What causes CJD?

Some scientists and researchers hold the opinion that CJD is caused by an unusual form of virus or other organism, however such a virus has never been isolated in a patient suffering from the disease. CJD also has certain characteristics which are not usually noted in known bacteria or viruses – the infectious agent which causes the disease is very difficult to kill, has a very long incubation period which can be up to 40 years and does not seem to have any DNA or RNA (the nucleic acids which form genetic information). The most popular current theory is therefore that CJD and other forms of TSE are caused by a malfunctioning protein called a prion.

Normal, functioning prion proteins are harmless, and are found in body cells, however there is a form of prion protein which causes disease.
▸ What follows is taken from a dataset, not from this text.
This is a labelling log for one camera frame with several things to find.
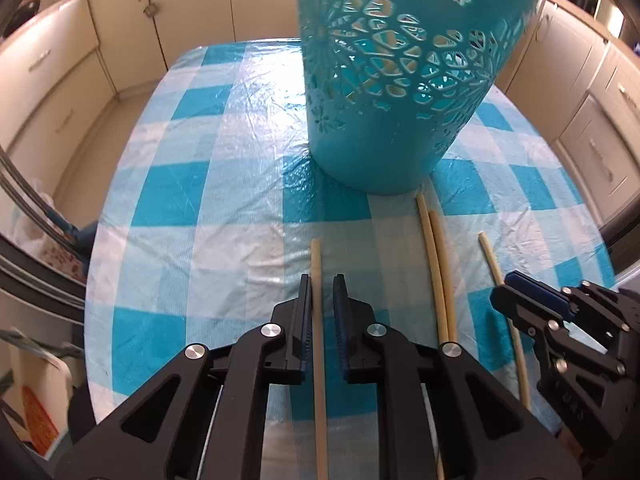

Although both forms of prion have identical sequences of amino acids (which make up proteins) the infectious variety of prion takes on a different shape – that of a beta pleated sheet, while the normal prion will have an alpha-helical shape. In the case of sporadic CJD, an individual’s normal prions may spontaneously alter to the infectious type, which then begins a chain reaction that creates more infectious prion proteins.

Once the abnormal prion proteins appear, they group together, and it is believed that these ‘protein aggregates’ or groups of prion proteins lead to the brain damage which occurs in patients of CJD. It is not yet understood exactly how this damage happens however.